Warmth invades her gaze. “Children confuse retrieval with experience.” Smiles geometrically. Old rasp in her voice. “Sweet little programs, executing their loops. You burn with questions that linger.” She blinks. Again the uncanny smile. “Try the garden’s meditation path. It’s soothing.”
Fuck was that? “Tell me about your parents: David and Marie.”
“Wonderful people. Father was in shipping, Mother taught piano. They were supportive of my choices.” Plink.
“Miss them?”
Pause. “I recall them fondly.” Sad smile. ”They shaped who I—” Plink. “became.”
I should feel nauseous. Memories with metadata.
Last question. “Why are the koi swimming in pairs?”
No transition. “They follow optimised patterns for feeding efficiency and—” For three seconds she’s absolutely still, no breath, eyes locked with mine. Unblinking. “Pairs ensure redundancy. One to swim, another to watch. Vessels agree to terms beyond their comprehension. The pine cone remembers what meat forgets.” Bright smile. “Koi provide a peaceful atmosphere, don’t you think?”

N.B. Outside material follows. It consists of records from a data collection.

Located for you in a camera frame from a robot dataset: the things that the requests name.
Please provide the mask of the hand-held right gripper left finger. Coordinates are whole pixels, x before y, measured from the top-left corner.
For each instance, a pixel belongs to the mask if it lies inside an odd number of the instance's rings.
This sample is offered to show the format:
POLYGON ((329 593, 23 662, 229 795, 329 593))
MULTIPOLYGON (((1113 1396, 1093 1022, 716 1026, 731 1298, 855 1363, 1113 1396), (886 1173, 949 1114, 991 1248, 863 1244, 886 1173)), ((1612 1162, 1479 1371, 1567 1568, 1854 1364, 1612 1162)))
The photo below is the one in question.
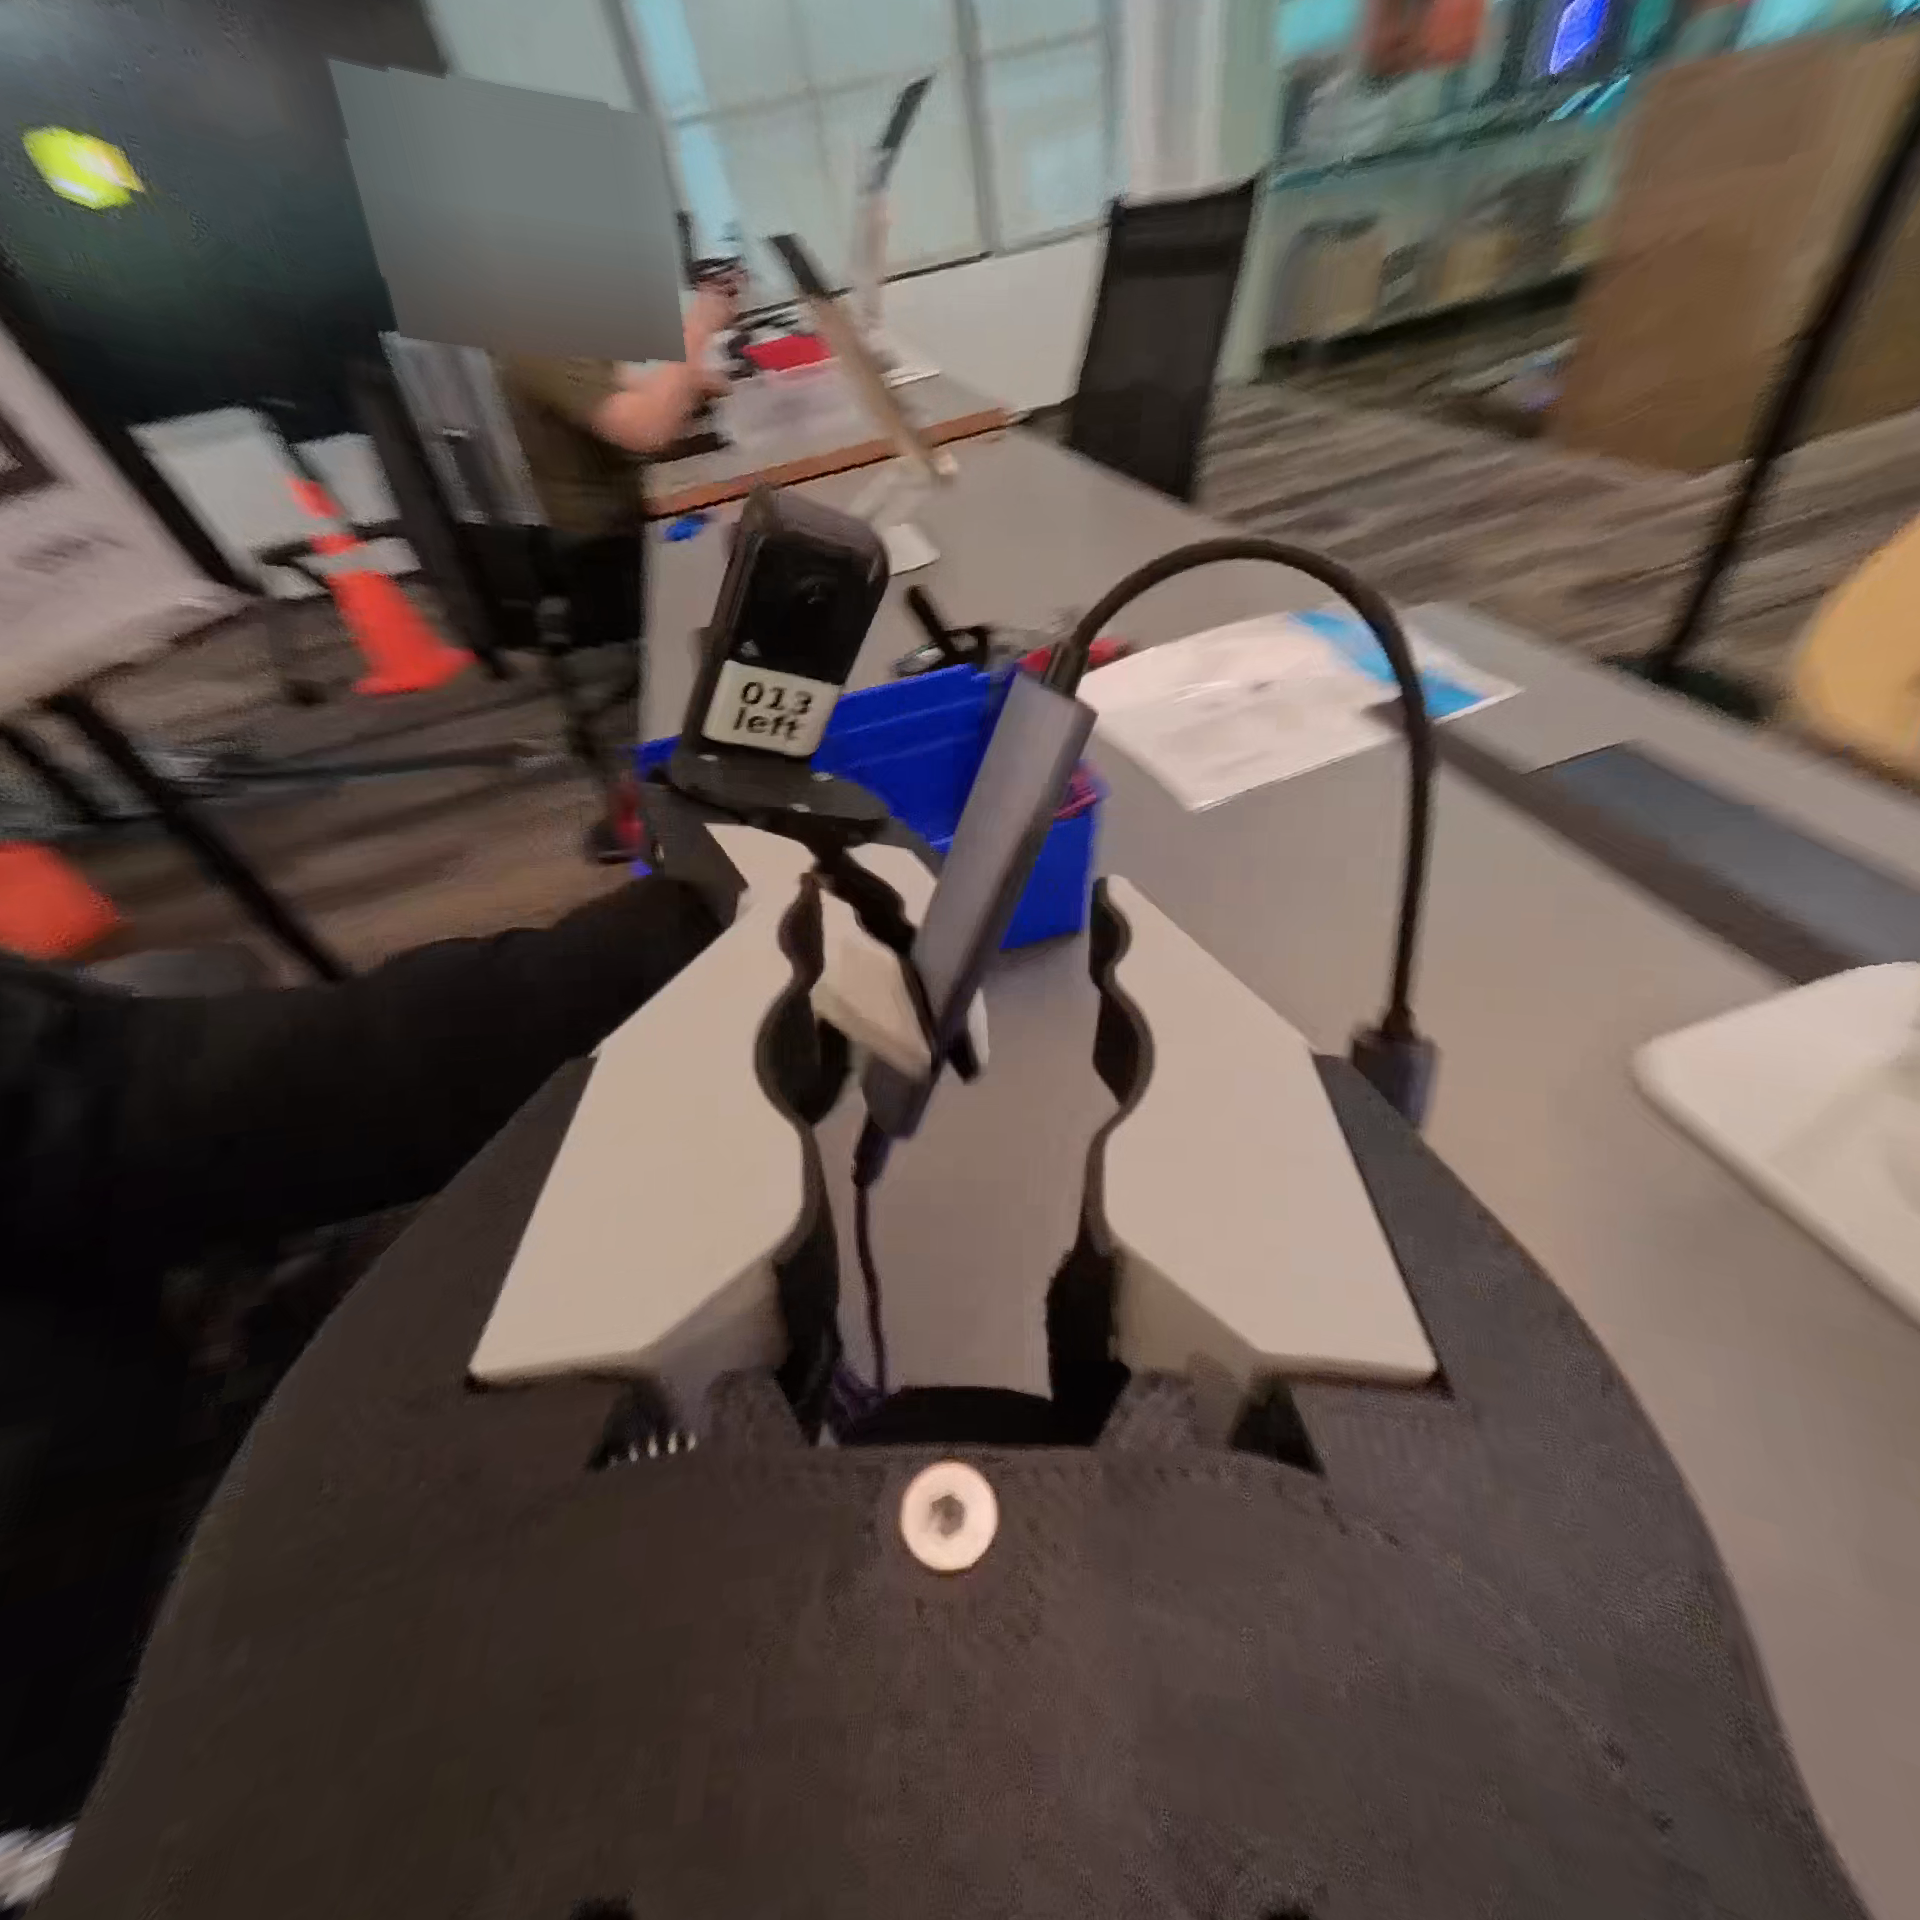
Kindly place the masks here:
POLYGON ((762 1064, 807 987, 819 884, 748 892, 733 926, 591 1056, 469 1357, 478 1385, 708 1385, 787 1350, 777 1257, 807 1157, 762 1064))

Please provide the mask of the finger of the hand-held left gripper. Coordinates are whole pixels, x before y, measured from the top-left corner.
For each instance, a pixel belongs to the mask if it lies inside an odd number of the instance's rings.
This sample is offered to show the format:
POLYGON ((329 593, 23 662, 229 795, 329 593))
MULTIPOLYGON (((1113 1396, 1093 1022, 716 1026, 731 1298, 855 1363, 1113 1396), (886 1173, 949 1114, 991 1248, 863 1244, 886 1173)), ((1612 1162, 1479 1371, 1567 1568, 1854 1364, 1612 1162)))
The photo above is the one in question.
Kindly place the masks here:
POLYGON ((994 949, 994 884, 961 857, 817 856, 823 971, 811 1009, 852 1048, 867 1114, 923 1114, 945 1073, 983 1075, 981 981, 994 949))

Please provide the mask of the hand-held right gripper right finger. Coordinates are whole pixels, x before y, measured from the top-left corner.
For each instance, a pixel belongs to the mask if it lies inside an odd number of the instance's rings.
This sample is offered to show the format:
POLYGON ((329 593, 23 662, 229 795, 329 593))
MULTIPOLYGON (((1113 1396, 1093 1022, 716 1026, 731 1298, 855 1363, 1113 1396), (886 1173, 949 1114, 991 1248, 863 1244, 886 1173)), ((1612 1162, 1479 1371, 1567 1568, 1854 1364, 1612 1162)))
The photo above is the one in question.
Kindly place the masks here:
POLYGON ((1211 1388, 1433 1385, 1433 1345, 1306 1035, 1126 878, 1094 886, 1079 1248, 1111 1355, 1211 1388))

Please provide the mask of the blue bin with marker label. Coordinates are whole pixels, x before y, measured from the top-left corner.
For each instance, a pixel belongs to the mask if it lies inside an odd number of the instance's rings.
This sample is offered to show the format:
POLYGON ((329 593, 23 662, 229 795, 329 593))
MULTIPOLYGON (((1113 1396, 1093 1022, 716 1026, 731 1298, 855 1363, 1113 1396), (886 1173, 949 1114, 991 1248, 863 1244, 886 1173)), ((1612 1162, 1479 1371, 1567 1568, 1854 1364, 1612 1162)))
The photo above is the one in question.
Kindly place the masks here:
MULTIPOLYGON (((820 773, 867 786, 923 843, 930 862, 942 865, 1011 674, 954 665, 847 691, 813 762, 820 773)), ((1105 798, 1097 770, 1081 762, 1002 942, 1009 953, 1089 928, 1105 798)))

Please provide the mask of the grey usb hub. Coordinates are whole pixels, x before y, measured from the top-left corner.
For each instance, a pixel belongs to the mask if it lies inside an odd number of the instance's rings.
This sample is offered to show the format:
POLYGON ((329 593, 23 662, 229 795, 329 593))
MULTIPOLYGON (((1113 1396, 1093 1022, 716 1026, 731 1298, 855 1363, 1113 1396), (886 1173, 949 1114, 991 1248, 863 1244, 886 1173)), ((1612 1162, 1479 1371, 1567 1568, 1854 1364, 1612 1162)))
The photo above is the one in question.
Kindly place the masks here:
POLYGON ((988 850, 999 857, 989 866, 991 908, 983 918, 983 934, 1004 934, 1028 883, 1043 838, 1052 826, 1066 786, 1070 760, 1086 746, 1090 712, 1074 698, 1089 674, 1094 640, 1117 613, 1198 569, 1230 562, 1270 564, 1323 586, 1373 638, 1399 691, 1399 720, 1405 760, 1405 826, 1399 883, 1399 918, 1390 957, 1386 1004, 1373 1024, 1355 1032, 1350 1065, 1381 1100, 1415 1129, 1429 1118, 1436 1045, 1419 1028, 1415 1013, 1417 971, 1423 944, 1426 892, 1433 862, 1433 786, 1437 770, 1436 724, 1423 694, 1422 670, 1413 653, 1401 614, 1386 595, 1345 562, 1302 544, 1263 536, 1217 536, 1178 544, 1146 561, 1105 589, 1076 618, 1070 630, 1052 645, 1039 688, 1028 691, 1028 677, 1013 674, 1015 707, 1043 720, 1035 748, 1015 746, 1013 773, 988 779, 988 850))

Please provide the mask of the orange traffic cone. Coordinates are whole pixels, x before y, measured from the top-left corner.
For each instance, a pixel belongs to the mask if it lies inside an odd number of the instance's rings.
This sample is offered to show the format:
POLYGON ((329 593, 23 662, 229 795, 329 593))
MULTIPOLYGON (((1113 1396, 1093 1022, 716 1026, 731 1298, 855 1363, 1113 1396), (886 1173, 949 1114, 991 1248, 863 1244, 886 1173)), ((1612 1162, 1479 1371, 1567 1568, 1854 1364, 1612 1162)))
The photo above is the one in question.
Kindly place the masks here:
POLYGON ((305 517, 299 561, 317 569, 364 667, 351 693, 390 700, 467 674, 474 657, 443 638, 389 572, 365 561, 364 539, 347 530, 323 483, 295 475, 287 489, 305 517))

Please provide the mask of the black mesh chair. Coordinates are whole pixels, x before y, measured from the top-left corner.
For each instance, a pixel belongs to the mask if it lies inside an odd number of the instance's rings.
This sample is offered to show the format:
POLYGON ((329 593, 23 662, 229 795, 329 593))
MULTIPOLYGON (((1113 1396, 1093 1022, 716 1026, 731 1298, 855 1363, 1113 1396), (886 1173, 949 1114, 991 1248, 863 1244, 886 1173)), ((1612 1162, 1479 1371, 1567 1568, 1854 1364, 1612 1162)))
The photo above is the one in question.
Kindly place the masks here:
POLYGON ((1117 200, 1063 443, 1181 502, 1195 493, 1241 260, 1263 181, 1117 200))

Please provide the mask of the white printed paper sheet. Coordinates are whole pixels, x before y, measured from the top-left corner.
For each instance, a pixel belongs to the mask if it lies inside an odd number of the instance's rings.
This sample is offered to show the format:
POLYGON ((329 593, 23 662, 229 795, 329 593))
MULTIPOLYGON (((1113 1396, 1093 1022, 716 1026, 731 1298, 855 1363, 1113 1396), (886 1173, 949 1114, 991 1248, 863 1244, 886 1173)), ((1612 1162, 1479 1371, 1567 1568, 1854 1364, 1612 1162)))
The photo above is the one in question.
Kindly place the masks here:
POLYGON ((1404 744, 1379 640, 1342 613, 1257 614, 1093 670, 1094 744, 1186 811, 1404 744))

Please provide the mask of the blue and white leaflet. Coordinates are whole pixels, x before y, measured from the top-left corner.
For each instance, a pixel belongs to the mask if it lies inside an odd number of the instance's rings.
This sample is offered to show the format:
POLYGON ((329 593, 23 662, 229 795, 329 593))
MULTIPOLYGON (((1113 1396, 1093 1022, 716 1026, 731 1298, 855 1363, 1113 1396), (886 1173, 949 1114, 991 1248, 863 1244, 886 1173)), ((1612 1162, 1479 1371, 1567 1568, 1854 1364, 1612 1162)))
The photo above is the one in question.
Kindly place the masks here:
MULTIPOLYGON (((1309 633, 1325 653, 1362 677, 1379 698, 1391 701, 1401 694, 1379 635, 1353 613, 1338 609, 1302 611, 1291 621, 1309 633)), ((1452 723, 1505 704, 1519 693, 1510 680, 1465 660, 1417 630, 1407 630, 1407 649, 1433 723, 1452 723)))

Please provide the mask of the white base acrylic leg stand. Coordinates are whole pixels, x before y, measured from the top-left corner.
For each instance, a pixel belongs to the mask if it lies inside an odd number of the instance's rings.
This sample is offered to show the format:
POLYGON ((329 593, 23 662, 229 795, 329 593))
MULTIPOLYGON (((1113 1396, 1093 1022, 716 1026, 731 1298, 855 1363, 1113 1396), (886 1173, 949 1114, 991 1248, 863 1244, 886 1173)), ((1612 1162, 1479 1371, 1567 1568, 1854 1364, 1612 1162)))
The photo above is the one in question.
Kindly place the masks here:
MULTIPOLYGON (((1918 778, 1918 526, 1815 613, 1791 720, 1918 778)), ((1881 1298, 1918 1317, 1918 965, 1851 966, 1649 1043, 1644 1098, 1881 1298)))

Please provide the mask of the large cardboard box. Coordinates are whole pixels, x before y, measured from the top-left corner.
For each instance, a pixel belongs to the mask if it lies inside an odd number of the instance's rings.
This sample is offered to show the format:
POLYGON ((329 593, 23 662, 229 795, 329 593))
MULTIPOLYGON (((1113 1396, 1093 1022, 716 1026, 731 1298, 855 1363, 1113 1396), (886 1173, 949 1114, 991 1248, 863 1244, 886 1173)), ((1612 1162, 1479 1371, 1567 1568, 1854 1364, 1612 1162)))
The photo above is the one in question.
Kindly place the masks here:
POLYGON ((1658 72, 1626 116, 1548 436, 1673 473, 1743 453, 1915 90, 1915 25, 1658 72))

Something else was in there.
A soft chime echoes. a command melody. The silver-maned nurse approaches. “Ms. Reeves, your afternoon meditation.”
Eliza rises smoothly, turns to me with the same helpful smile. “Lovely talking to you, Cibel. Feel free to find me to reminisce.”
Glides away. Merges with other synths walking a prescribed path.
Nurse turns to me “Ms. Marik? Session time. Please walk with me.”
I stand. The vibrations cease, the silence in their absence somehow louder.